Larinus pollinis

Scientific classification
- Domain: Eukaryota
- Kingdom: Animalia
- Phylum: Arthropoda
- Class: Insecta
- Order: Coleoptera
- Suborder: Polyphaga
- Infraorder: Cucujiformia
- Family: Curculionidae
- Genus: Larinus
- Species: L. pollinis
- Binomial name: Larinus pollinis (Laicharting, 1781)
- Synonyms: List Larinus brevis (Herbst, 1795) ; Larinus fringilla Gyllenhal, 1827 ; Larinus granicollis Boheman, 1843 ; Larinus jaceae (Herbst, 1795) ; Larinus lineatocollis Gyllenhal, 1835 ; Larinus morio Gyllenhal, 1835 ; Larinus rubripes Desbrochers, 1892 ; Larinus sanctaebalmae Abeille, 1872 ; Larinus senilis Fabricius, 1801 ; Curculio pollinis Laicharting, 1781 ; Curculio brevis Herbst, 1795 ; Curculio jaceae Herbst, 1795 ; Curculio senilis Fabricius, 1801 ; Rhynchaenus fringilla Gyllenhal, 1827 ; Larinus (Larinus) lineatocollis Gyllenhal, 1835 ; Larinus (Larinus) morio Gyllenhal, 1835 ; Larinus (Larinus) granicollis Boheman, 1843 ; Larinus (Larinus) sanctaebalmae Abeille, 1872 ; Larinus (Larinus) rubripes Desbrochers, 1892 ; Larinus (Larinus) jaceae ; Larinus (Larinus) lineatocollis ;

= Larinus pollinis =

- Genus: Larinus
- Species: pollinis
- Authority: (Laicharting, 1781)

Species of beetle

Larinus pollinis is a species of weevil belonging to the family Curculionidae and the subfamily Lixinae.

==Distribution==
This species is present in most of Europe (Austria, Bosnia and Herzegovina, Bulgaria, Croatia, Czech Republic, France, Germany, Hungary, Italy, Poland, Romania, Slovakia, Switzerland and Ukraine), in the East Palearctic realm, in North Africa, in the Oriental realm and in the Near East.

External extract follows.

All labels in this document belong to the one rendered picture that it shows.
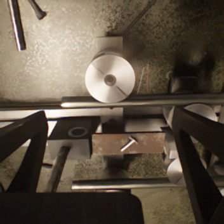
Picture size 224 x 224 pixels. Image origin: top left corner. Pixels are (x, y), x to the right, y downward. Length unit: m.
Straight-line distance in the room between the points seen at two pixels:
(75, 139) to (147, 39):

These weevils occur in grasslands.

==Description==
Larinus pollinis can reach a body length of about 10 mm. These weevils have an ovate, black, sub-opaque body, with many patches of gray setae, that appear yellowish by a yellowish secretion and adhering pollen. The rostrum is shorter than the thorax, with only a carina at the base.

Mature pupae show more than 40 setae on their pronotum.

==Biology==
The adults can be encountered from May through August. This oligophagous species mainly feeds on Arctium tomentosum, Onopordon acanthium, Carlina vulgaris, etc.